Sugar mills warned to install effluent treatment plants or face closure

KARACHI: The Supreme Court-mandated commission on water and sanitation in Sindh has directed sugar mills to install effluent treatment plants before the crushing season 2019-20 begins.

The commission, headed by former Supreme Court judge Amir Hani Muslim, warned that the sugar mills in Sindh must strictly follow the timeline and if the effluent treatment plants were not made functional before the upcoming crushing season, the Sindh Environmental Protection Agency (Sepa) would seal such industrial units.

On Monday, the commission was informed that Sepa had approved the initial environmental examinations regarding installation of treatment plants and handed them to the sugar mills concerned. It was further told that Seri Sugar Mill was non-functional and, therefore, did not need a treatment plant.

Subsequently, Justice Muslim directed the owner or any authorised officer of the mill to submit an undertaking that they would only make the sugar mill functional after the installation of an effluent treatment plant in terms of Sepa rules and in case of non-compliance, the industrial unit would face closure.

In a previous hearing, the commission was informed that the industries had processed their cases for the installation of effluent treatment plants through a firm, Technology Provider, and they would complete the assignment within the timeline agreed between the parties.

However, the commission had warned that any non-compliance on part of the firm would not absolve the industries from consequences.

In August, the commission had ordered Dr Ghulam Murtaza of the Pakistan Council of Research in Water Resources for inspection of all sugar mills and distilleries with officials of Sepa across the province to suggest installation of treatment plants for effluent.

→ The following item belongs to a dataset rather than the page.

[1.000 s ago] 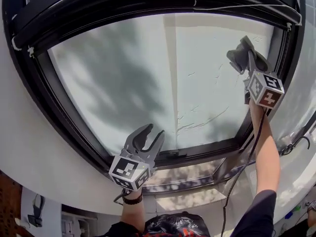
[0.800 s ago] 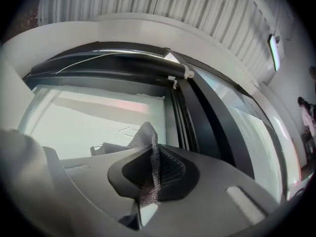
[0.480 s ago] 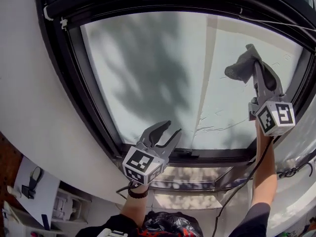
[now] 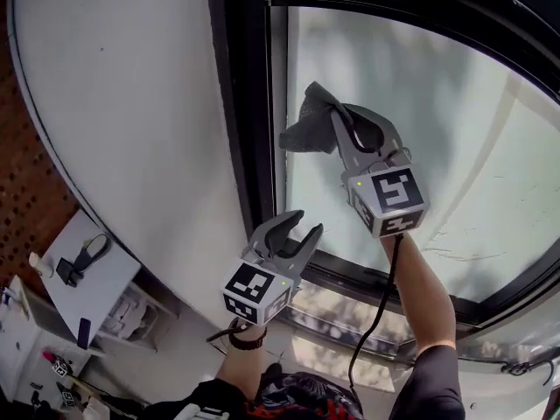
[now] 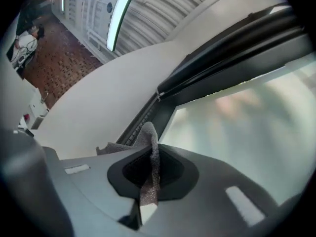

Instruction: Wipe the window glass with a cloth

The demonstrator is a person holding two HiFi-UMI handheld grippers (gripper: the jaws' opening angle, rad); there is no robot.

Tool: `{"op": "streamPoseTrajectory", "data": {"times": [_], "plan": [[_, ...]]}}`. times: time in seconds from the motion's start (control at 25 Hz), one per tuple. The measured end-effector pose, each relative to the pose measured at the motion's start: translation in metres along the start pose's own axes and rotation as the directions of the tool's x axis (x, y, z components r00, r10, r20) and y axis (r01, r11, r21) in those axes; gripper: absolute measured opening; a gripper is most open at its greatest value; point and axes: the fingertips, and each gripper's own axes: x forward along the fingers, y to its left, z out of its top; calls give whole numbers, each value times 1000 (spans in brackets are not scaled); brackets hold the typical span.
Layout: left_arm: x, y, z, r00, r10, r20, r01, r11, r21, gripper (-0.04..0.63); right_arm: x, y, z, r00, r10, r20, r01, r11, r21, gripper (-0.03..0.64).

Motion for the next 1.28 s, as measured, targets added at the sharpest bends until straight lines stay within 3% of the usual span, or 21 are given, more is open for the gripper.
{"op": "streamPoseTrajectory", "data": {"times": [0.16,0.36,0.56,0.84,0.96,1.12,1.2,1.28], "plan": [[-14,28,-1,998,56,1,-56,998,-11,135,59,14,-20,999,0,-36,3,997,78,15],[-18,34,-3,999,54,0,-54,998,-26,135,49,-8,-28,997,-57,-53,62,994,92,15],[17,3,-5,997,-79,9,80,994,-69,135,-9,-58,-21,984,-167,-63,169,985,29,17],[75,-81,-6,962,-273,14,273,960,-67,133,-127,-153,-27,932,-348,-104,350,937,6,17],[97,-117,-6,939,-344,13,344,937,-63,133,-194,-196,-25,886,-451,-106,450,892,-39,17],[123,-170,-6,904,-427,10,427,903,-56,133,-286,-262,-23,798,-590,-126,590,806,-38,17],[132,-197,-8,884,-468,3,467,883,-49,133,-335,-297,-24,736,-661,-149,663,748,-45,17],[139,-221,-9,864,-503,-5,503,863,-44,133,-388,-330,-25,655,-737,-170,738,672,-69,17]]}}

Later, the inspection report was handed over to Sepa to finalise it.

The report said that there were 38 sugar mills in Sindh and 37 were functional, adding that treatment plants in four sugar mills had already been in place while the remaining industrial units were required to install effluent treatment plants.

Meanwhile, the commission granted a firm two-day time to submit an undertaking that it would make functional the 59 reverse osmosis plants it had installed in various districts of Sindh after the project director and chief engineer of the public health engineering department informed it about the status of Clean Drinking Water for All plants installed by the private firm.